5. Il suddetto intervento può poi senz’altro essere sollecitato dal privato interessato, il quale, come è ovvio, può anche far presente all’amministrazione che a suo avviso il presupposto di fatto mancante è stato integrato; in proposito, tuttavia ogni giudizio in proposito spetta pur sempre all’amministrazione, la quale non è come ovvio obbligata ad aderire puramente e semplicemente alle prospettazioni del privato. Il relativo provvedimento che tali prospettazioni non condivida sarà quindi un diniego, impugnabile nella presente sede giurisdizionale secondo i principi. La suddetta ricostruzione postula però che la vicenda si svolga effettivamente nei termini descritti: il privato deve avere espresso all’amministrazione una volontà in qualche modo qualificabile come richiesta di un nuovo provvedimento, a fronte della quale vi deve essere un atto a sua volta qualificabile come diniego.

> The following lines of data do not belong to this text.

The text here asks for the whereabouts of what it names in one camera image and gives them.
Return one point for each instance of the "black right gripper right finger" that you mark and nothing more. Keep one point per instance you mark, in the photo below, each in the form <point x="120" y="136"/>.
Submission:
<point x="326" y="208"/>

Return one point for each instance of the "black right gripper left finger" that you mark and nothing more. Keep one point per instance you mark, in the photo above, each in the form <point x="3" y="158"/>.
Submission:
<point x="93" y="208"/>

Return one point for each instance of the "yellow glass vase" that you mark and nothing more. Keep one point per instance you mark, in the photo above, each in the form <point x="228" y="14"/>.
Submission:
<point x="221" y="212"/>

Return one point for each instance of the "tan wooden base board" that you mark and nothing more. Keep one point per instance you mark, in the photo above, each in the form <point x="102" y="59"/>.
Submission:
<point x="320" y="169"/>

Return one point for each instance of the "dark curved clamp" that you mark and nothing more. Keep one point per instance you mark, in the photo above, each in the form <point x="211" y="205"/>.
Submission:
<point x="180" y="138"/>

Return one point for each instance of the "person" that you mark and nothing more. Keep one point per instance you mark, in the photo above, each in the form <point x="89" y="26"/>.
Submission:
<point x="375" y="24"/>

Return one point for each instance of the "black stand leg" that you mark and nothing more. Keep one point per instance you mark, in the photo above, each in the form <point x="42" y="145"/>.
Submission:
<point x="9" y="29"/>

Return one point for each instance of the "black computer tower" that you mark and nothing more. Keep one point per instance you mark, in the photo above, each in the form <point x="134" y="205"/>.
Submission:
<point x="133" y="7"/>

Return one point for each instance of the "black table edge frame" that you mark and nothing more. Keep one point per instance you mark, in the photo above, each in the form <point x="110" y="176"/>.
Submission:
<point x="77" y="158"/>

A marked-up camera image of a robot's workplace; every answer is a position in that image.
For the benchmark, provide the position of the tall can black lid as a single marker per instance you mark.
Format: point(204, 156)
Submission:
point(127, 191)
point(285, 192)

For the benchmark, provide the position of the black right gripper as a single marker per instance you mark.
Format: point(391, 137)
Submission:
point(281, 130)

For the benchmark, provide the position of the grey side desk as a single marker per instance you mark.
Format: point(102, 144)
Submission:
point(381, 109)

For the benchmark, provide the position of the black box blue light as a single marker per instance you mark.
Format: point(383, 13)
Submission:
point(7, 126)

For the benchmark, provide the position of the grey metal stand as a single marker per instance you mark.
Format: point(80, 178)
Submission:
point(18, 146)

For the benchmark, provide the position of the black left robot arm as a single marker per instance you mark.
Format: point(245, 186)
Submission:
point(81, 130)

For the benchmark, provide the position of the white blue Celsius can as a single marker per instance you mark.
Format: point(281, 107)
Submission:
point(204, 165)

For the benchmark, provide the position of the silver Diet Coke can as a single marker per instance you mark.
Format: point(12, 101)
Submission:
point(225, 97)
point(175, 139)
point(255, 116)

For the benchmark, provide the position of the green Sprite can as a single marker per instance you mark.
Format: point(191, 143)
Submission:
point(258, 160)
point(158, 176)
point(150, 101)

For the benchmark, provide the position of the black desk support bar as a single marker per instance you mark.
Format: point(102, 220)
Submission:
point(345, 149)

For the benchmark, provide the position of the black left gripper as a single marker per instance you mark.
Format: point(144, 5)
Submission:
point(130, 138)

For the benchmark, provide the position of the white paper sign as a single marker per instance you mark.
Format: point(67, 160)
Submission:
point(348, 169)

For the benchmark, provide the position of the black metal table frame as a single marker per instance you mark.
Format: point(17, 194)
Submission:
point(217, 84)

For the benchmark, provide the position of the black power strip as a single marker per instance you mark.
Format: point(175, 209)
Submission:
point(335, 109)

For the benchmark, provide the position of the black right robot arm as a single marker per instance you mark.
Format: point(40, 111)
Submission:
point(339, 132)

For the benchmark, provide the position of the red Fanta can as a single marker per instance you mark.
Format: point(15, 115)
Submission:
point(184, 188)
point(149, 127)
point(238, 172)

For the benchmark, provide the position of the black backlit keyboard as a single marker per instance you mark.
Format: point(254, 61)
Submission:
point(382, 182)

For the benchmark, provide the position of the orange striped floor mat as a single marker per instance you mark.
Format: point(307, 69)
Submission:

6. Nulla di tutto ciò è avvenuto nel caso presente. Come risulta da tutti gli atti di causa, infatti, l’I.L.P. si è limitata a formare l’atto notarile di cui si è detto e a inviarlo materialmente al Comune: in proposito, ha evidentemente assunto che ciò bastasse a sanare in qualche modo la propria posizione, ma non ha ritenuto di rendere esplicito il proprio assunto in una istanza di qualche tipo, che sollecitasse l’amministrazione a provvedere in un dato senso piuttosto che in un altro.

7. A fronte di ciò, il "respingimento" dell’amministrazione non può avere alcun valore di provvedimento, e in particolare di provvedimento di diniego, perché all’evidenza non si può parlare di diniego se non sono nemmeno precisati i termini di ciò che è stato richiesto. Il "respingimento" in parola va quindi ritenuto atto meramente materiale di restituzione del documento inviato, al pari dell’atto col quale esso era stato recapitato al Comune: come tale, esso è atto inidoneo a incidere in via autoritativa nella sfera giuridica del privato, e quindi non impugnabile perché privo di autonoma attitudine lesiva: sulla non impugnabilità di un atto di tal tipo, si vedano per tutte in termini generali C.d.S. parere su ric. straordinario sez. I 11 novembre 2010 n°2641 e sez. V 13 settembre 1994 n° 979.

8. L’atto impugnato prosegue poi rendendo noto che, a fronte del ricordato annullamento giurisdizionale del permesso di costruire 63/2006, il Comune intende avviare il procedimento di cui all’art. 38 T.U. 6 giugno 2001 n°380, secondo il quale "…qualora non sia possibile, in base a motivata valutazione, la rimozione dei vizi delle procedure amministrative o la restituzione in pristino, il dirigente o il responsabile del competente ufficio comunale applica una sanzione pecuniaria pari al valore venale delle opere o loro parti abusivamente eseguite, valutato dall’agenzia del territorio…".

9. Si tratta in tal caso, con ogni evidenza, non già di un contenuto provvedimentale impugnabile, ma di una comunicazione di avvio di un procedimento, ai sensi del noto art. 7 l. 7 agosto 1990 n°241, atto endoprocedimentale non autonomamente impugnabile perché privo di attitudine lesiva: così la giurisprudenza citata nonché, esattamente in termini, TAR Campania Napoli sez. VII 19 maggio 2010 n°7036.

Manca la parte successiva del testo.